The upcoming dispute over the ex-Tory minister’s estate raises some important questions, writes Andrew Francis
It’s the latest in a number of high-profile disputes over estates: the late Lord Parkinson’s ex-mistress, Sara Keays, has taken legal action on account of their daughter having been being left out of his will.
The millionaire former Tory minister paid maintenance regularly for his daughter until he died in January last year, but omitted her from his will altogether. Keays is now suing Lord Parkinson’s estate to obtain financial provision for their daughter, arguing that they could end up homeless without any financial support.
This case comes hot on the heels of the Supreme Court case Ilott v The Blue Cross and Others case, the judgement of which was handed down in March. This case concerns the jurisdiction of the Court under the Provision for Family and Dependants Act 1975, which allows the Court to award reasonable financial provision to applicants who claim that they need it. That’s intended as a redress for dependants whose needs have not been met by the deceased’s estate.

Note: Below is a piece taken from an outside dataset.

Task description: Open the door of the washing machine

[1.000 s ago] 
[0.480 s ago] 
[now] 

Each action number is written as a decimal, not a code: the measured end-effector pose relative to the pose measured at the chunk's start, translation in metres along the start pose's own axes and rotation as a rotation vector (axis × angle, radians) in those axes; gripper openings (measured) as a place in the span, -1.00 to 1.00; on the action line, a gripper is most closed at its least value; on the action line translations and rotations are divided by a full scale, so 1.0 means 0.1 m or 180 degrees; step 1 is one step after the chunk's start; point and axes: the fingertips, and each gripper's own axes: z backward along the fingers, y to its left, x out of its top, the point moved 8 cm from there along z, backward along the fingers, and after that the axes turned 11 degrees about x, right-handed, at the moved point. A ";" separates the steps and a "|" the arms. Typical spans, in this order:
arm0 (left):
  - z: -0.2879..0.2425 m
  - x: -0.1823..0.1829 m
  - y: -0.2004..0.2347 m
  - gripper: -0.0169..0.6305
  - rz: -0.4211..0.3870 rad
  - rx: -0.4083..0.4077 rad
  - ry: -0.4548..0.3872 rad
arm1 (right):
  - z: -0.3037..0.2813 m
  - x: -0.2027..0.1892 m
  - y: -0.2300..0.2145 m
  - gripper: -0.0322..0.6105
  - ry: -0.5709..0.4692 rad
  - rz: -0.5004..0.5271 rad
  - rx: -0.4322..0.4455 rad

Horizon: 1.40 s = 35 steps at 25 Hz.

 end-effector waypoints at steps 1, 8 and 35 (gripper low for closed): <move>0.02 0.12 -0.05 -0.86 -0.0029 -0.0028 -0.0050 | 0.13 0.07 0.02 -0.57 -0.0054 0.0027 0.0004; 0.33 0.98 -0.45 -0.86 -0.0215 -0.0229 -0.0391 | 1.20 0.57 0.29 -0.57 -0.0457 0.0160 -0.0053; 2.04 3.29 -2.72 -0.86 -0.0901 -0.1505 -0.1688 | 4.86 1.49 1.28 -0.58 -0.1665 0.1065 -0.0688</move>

The Ilott decision was significant, not only because it was the first time the 1975 Act has been considered by the Supreme Court, but also because it is a warning on two fronts. First, where there has been a failure to make reasonable financial provision, the Court can effectively alter the will or intestacy in order to award provision. Secondly, the terms of the will and any other relevant expressions of wishes, are to be given their full and proper weight.
Ilott shows that it may not be enough just to make a will – although that of course remains important. Intestacy is a disaster for HNWs especially as regards inheritance tax. But HNWs also need to factor in potential inroads awards that can be made under the 1975 Act.
In instances where there has been estrangement between members of a family, for whatever reason, it is helpful to put together a detailed letter of wishes from the deceased explaining why individuals have been left nothing or very little. However, the Ilott case showed that, despite a will being in place and a letter included as to the reasons why the estranged daughter was left out of the will, the judge still awarded her something for her maintenance and that award was upheld by the Supreme Court.
There are a number of reasons that claims under the 1975 Act are more frequent nowadays: property prices are much higher with higher value estates and more complex family structures exist. Each case however needs to be considered in its own light, as they will have very different elements to them.
But there’s still a lack of clarity on some issues. Ilott did not deal with applications where there is an intestate estate and no testamentary wishes. Clients are therefore still faced with the unpredictability of the outcome of these claims and the potentially huge litigation costs of these claims remains another area of concern.
Sara Keays’ advisers will undoubtedly be bearing the Ilott case in mind: the 1975 Act is a potentially significant factor when ordering their affairs after death. In the meanwhile, HNWs have another reminder about the desirability of making a will which so far as possible avoids a claim under the 1975 Act before you pass on.